What I was asking, what is it that makes a male, a Man.  Is it solely the having of a male body?  Can one be a man while living inside of a female body?   This might be a tricky concept for gender/sex matching humans to understand, due to the fact you've never had the need to question where you lie within the male/female continuum.   A time before your memories, you KNEW yourself to be male/female.  Just like myself and other trans folk knew, the only difference is the entire world, including their bodies told them otherwise.

No, what I'm asking is more basic.  If I were to show up in my girl suit to a gay men's group would/should I be accepted?  What are societies rules about claiming to be a man, but not looking nor sounding a thing like a man? 

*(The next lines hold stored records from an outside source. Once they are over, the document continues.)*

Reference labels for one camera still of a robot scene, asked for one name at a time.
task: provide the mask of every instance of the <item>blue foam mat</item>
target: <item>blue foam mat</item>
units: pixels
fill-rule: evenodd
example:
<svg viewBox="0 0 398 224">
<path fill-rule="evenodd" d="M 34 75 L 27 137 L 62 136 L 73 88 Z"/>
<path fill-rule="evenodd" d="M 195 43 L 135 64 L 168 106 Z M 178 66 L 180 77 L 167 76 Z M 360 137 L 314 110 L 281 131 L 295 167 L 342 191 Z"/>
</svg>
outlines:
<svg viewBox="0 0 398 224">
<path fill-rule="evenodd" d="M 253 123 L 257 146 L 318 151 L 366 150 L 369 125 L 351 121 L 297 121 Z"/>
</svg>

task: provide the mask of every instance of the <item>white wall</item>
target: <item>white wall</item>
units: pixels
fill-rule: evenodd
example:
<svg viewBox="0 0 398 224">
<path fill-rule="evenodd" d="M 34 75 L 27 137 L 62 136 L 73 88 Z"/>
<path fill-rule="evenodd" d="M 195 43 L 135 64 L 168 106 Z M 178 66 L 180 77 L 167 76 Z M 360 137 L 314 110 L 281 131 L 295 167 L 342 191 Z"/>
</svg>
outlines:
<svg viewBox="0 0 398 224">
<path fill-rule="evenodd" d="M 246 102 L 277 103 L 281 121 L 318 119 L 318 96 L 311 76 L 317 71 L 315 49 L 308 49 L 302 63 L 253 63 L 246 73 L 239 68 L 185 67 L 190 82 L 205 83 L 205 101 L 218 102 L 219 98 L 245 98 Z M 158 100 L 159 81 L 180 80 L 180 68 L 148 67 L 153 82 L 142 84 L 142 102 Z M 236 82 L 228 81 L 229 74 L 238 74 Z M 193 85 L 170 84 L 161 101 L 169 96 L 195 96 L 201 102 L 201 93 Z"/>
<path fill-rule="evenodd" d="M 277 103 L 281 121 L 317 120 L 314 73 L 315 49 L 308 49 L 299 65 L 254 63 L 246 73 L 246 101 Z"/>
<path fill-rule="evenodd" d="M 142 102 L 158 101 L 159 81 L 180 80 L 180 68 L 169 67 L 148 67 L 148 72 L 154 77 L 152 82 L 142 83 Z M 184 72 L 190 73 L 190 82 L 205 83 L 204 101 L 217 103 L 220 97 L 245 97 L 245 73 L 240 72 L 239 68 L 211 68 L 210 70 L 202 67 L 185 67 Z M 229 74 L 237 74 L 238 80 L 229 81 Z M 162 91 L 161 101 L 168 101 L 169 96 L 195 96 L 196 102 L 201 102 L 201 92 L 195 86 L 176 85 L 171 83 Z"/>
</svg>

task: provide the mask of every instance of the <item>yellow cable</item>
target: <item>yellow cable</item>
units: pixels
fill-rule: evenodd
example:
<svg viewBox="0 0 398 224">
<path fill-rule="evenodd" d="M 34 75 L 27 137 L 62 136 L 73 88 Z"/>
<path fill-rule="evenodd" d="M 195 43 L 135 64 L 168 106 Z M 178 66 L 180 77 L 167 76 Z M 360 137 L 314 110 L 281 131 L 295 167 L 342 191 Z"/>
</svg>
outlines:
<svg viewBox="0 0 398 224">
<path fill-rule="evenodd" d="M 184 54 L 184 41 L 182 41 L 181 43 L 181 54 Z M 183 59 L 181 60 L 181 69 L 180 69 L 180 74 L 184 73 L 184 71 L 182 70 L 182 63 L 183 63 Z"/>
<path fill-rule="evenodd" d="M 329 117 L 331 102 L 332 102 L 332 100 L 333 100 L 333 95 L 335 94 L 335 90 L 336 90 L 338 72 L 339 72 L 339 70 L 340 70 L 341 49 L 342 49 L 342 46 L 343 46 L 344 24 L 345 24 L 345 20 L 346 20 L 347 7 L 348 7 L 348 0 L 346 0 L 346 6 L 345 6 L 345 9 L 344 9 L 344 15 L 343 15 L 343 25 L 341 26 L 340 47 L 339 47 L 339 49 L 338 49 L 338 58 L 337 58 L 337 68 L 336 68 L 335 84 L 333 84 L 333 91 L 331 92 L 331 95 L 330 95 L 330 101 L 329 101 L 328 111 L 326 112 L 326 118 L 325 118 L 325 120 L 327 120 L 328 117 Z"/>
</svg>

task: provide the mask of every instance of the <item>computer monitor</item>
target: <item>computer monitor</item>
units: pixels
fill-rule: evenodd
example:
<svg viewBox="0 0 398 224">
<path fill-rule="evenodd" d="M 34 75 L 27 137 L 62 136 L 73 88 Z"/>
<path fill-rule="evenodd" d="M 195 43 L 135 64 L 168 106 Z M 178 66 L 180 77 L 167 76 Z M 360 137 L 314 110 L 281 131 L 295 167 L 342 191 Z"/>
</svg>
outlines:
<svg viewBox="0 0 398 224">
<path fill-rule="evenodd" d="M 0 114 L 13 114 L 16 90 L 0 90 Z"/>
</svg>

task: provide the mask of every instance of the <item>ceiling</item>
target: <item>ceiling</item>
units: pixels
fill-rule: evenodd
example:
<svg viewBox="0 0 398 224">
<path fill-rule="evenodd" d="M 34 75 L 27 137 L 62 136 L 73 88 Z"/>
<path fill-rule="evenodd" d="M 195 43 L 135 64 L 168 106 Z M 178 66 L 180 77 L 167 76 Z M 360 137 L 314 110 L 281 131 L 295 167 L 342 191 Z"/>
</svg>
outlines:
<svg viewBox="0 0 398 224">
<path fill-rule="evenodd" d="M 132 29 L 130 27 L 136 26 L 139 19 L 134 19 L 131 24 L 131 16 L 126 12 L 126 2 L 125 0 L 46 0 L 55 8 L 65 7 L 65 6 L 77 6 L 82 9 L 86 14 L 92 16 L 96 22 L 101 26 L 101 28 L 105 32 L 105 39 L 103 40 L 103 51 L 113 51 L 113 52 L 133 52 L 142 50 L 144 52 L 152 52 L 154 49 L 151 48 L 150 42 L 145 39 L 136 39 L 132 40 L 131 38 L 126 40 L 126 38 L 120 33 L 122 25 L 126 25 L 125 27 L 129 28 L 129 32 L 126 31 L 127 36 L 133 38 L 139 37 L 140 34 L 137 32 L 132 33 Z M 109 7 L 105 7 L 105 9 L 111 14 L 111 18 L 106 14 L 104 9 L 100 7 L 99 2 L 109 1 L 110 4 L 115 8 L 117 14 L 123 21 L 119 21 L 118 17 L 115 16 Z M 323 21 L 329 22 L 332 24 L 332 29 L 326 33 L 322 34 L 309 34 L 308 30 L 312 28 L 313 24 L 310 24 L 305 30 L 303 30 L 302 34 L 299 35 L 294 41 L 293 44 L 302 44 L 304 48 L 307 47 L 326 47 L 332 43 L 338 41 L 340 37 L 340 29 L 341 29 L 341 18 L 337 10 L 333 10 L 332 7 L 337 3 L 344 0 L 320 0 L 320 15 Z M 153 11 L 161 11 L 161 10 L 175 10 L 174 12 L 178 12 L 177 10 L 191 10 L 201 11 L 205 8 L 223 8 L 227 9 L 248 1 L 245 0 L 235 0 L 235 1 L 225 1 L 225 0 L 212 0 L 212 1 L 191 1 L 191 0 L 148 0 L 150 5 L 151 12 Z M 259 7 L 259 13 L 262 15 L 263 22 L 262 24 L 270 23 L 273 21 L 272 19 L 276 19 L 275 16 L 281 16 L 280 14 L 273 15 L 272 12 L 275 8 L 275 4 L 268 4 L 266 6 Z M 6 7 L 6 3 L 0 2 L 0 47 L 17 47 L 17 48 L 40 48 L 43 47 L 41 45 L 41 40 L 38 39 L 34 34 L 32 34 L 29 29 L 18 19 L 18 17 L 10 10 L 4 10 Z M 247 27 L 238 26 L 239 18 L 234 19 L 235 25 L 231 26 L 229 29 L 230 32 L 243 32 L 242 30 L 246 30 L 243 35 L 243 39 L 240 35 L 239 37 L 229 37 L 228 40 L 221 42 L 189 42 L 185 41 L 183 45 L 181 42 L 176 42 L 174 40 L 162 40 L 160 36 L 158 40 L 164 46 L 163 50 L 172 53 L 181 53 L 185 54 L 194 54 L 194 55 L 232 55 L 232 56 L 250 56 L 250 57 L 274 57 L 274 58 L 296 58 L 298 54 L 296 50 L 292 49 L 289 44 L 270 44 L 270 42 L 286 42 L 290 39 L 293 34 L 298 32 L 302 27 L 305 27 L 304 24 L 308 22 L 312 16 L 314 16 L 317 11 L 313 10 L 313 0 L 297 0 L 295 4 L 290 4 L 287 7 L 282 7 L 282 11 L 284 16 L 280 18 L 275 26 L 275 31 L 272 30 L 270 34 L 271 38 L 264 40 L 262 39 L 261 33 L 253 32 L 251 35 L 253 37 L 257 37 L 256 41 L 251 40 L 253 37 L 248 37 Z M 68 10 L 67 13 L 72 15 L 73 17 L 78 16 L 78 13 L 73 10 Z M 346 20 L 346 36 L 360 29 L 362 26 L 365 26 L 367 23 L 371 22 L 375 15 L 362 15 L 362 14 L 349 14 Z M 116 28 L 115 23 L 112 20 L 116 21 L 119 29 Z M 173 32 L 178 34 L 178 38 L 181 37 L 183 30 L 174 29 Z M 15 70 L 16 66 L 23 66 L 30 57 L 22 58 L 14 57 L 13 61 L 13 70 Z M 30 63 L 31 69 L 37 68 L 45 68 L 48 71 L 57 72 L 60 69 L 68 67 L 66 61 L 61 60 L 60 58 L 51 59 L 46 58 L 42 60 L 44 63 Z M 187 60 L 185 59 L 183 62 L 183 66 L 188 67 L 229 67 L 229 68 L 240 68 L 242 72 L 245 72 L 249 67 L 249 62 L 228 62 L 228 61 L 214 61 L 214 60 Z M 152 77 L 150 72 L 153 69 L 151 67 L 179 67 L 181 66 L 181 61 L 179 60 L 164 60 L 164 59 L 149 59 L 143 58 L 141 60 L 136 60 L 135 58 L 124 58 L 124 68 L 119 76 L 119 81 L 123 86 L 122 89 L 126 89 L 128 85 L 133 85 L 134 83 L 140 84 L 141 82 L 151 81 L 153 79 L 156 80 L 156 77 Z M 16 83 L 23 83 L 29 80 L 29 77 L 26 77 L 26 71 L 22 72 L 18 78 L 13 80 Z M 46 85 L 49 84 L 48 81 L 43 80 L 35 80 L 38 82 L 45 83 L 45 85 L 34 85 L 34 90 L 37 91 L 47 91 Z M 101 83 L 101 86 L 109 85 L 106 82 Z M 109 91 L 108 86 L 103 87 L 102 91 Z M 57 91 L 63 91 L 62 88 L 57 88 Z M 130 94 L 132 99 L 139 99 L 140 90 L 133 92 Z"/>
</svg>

Sexuality is yet another question.  Merriam Webster defines homosexual thusly:
1
: of, relating to, or characterized by a tendency to direct sexual desire toward another of the same sex
2
: of, relating to, or involving sexual intercourse between persons of the same sex

Technically, I'm straight as my sex is most definitely unarguably female.  Wikipedia mentions gender with sex in its description of homosexuality.  I'm going with the wiki definition, as it fits my world view. 

I KNOW who and what I am, male and gay, what I'm asking is about validation and acceptance in society.  There is a still a wide swath of GLB that hate up on all transgender humans.  If I've read it once, I've read it thousands of times from both sides of the gender aisle about why the T is even included in GLB because they aren't a sexual minority.  Honestly, from my side of the fence, the T's ARE a sexual minority, folk born within the wrong sex, and an even tinier minority than GBL's are.  One thing that really hurts T's  within GLBT groups, is that many of them categorically refuse to define their sexuality, straight, gay, bi, lesbian or asexual.  What's the major malfunction in labeling who excites you sexually?

At the core of my questionings is what is it that defines the state of being male, or female?  What makes a male a man?






4 comments:

  1. Well, as i said before, it's not genitals because a castrated man is still a man, so it's got to be something genetic, something coded in your DNA, hardwired to your brain.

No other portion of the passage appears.